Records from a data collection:
^^^^
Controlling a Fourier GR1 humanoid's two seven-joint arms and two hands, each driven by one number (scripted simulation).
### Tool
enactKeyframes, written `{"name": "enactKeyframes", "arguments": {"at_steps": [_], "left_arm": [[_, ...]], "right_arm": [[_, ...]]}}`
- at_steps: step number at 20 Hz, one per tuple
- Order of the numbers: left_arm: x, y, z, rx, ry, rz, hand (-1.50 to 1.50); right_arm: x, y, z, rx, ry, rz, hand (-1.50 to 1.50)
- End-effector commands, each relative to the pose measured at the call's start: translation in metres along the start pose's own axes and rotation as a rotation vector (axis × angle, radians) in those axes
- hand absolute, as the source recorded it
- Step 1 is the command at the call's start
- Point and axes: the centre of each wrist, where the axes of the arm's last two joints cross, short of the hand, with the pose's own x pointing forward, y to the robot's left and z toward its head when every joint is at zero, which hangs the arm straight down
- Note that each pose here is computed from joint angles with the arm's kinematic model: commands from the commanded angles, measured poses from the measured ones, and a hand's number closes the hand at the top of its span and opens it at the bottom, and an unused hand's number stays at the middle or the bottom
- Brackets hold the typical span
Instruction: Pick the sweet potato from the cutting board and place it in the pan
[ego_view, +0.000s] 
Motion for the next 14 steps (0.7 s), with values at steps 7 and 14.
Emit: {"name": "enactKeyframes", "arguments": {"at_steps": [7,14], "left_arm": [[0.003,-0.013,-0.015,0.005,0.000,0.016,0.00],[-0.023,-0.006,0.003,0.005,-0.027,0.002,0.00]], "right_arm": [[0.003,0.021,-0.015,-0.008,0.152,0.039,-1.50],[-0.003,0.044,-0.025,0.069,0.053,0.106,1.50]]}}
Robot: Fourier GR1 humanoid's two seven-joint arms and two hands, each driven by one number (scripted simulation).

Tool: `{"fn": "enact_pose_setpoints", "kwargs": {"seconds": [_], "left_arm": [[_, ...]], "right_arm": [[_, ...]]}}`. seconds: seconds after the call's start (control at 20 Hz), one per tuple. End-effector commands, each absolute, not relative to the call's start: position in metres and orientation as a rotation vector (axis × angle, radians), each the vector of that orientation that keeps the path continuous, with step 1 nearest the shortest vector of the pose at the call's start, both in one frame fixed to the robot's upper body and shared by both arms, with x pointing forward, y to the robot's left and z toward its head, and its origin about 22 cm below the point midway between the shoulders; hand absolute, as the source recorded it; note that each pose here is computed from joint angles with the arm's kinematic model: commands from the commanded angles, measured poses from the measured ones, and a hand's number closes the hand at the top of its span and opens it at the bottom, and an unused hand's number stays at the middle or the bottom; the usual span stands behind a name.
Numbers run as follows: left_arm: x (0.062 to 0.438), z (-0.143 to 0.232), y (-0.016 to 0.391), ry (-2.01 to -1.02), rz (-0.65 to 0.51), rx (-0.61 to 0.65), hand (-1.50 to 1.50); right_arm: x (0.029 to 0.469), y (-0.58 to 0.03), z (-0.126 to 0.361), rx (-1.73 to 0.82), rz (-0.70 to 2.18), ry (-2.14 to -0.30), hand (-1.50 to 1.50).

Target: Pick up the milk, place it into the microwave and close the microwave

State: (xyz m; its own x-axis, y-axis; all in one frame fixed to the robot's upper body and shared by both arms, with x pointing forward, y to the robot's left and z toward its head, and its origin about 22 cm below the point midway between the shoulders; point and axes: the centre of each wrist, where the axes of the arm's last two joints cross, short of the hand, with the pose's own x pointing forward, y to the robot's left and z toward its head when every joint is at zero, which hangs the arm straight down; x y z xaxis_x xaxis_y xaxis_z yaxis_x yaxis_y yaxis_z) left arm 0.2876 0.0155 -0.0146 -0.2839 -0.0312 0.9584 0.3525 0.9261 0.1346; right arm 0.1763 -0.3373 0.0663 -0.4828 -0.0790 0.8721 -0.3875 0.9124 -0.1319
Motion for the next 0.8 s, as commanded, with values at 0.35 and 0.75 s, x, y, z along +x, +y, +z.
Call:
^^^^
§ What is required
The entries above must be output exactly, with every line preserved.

§ Task answer
Controlling a Fourier GR1 humanoid's two seven-joint arms and two hands, each driven by one number (scripted simulation).
### Tool
enactKeyframes, written `{"name": "enactKeyframes", "arguments": {"at_steps": [_], "left_arm": [[_, ...]], "right_arm": [[_, ...]]}}`
- at_steps: step number at 20 Hz, one per tuple
- Order of the numbers: left_arm: x, y, z, rx, ry, rz, hand (-1.50 to 1.50); right_arm: x, y, z, rx, ry, rz, hand (-1.50 to 1.50)
- End-effector commands, each relative to the pose measured at the call's start: translation in metres along the start pose's own axes and rotation as a rotation vector (axis × angle, radians) in those axes
- hand absolute, as the source recorded it
- Step 1 is the command at the call's start
- Point and axes: the centre of each wrist, where the axes of the arm's last two joints cross, short of the hand, with the pose's own x pointing forward, y to the robot's left and z toward its head when every joint is at zero, which hangs the arm straight down
- Note that each pose here is computed from joint angles with the arm's kinematic model: commands from the commanded angles, measured poses from the measured ones, and a hand's number closes the hand at the top of its span and opens it at the bottom, and an unused hand's number stays at the middle or the bottom
- Brackets hold the typical span
Instruction: Pick the sweet potato from the cutting board and place it in the pan
[ego_view, +0.000s] 
Motion for the next 14 steps (0.7 s), with values at steps 7 and 14.
Emit: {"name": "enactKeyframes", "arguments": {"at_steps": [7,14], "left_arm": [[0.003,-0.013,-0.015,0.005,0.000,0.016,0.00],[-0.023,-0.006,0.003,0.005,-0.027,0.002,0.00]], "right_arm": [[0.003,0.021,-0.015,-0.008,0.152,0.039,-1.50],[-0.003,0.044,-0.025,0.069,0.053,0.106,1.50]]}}
Robot: Fourier GR1 humanoid's two seven-joint arms and two hands, each driven by one number (scripted simulation).

Tool: `{"fn": "enact_pose_setpoints", "kwargs": {"seconds": [_], "left_arm": [[_, ...]], "right_arm": [[_, ...]]}}`. seconds: seconds after the call's start (control at 20 Hz), one per tuple. End-effector commands, each absolute, not relative to the call's start: position in metres and orientation as a rotation vector (axis × angle, radians), each the vector of that orientation that keeps the path continuous, with step 1 nearest the shortest vector of the pose at the call's start, both in one frame fixed to the robot's upper body and shared by both arms, with x pointing forward, y to the robot's left and z toward its head, and its origin about 22 cm below the point midway between the shoulders; hand absolute, as the source recorded it; note that each pose here is computed from joint angles with the arm's kinematic model: commands from the commanded angles, measured poses from the measured ones, and a hand's number closes the hand at the top of its span and opens it at the bottom, and an unused hand's number stays at the middle or the bottom; the usual span stands behind a name.
Numbers run as follows: left_arm: x (0.062 to 0.438), z (-0.143 to 0.232), y (-0.016 to 0.391), ry (-2.01 to -1.02), rz (-0.65 to 0.51), rx (-0.61 to 0.65), hand (-1.50 to 1.50); right_arm: x (0.029 to 0.469), y (-0.58 to 0.03), z (-0.126 to 0.361), rx (-1.73 to 0.82), rz (-0.70 to 2.18), ry (-2.14 to -0.30), hand (-1.50 to 1.50).

Target: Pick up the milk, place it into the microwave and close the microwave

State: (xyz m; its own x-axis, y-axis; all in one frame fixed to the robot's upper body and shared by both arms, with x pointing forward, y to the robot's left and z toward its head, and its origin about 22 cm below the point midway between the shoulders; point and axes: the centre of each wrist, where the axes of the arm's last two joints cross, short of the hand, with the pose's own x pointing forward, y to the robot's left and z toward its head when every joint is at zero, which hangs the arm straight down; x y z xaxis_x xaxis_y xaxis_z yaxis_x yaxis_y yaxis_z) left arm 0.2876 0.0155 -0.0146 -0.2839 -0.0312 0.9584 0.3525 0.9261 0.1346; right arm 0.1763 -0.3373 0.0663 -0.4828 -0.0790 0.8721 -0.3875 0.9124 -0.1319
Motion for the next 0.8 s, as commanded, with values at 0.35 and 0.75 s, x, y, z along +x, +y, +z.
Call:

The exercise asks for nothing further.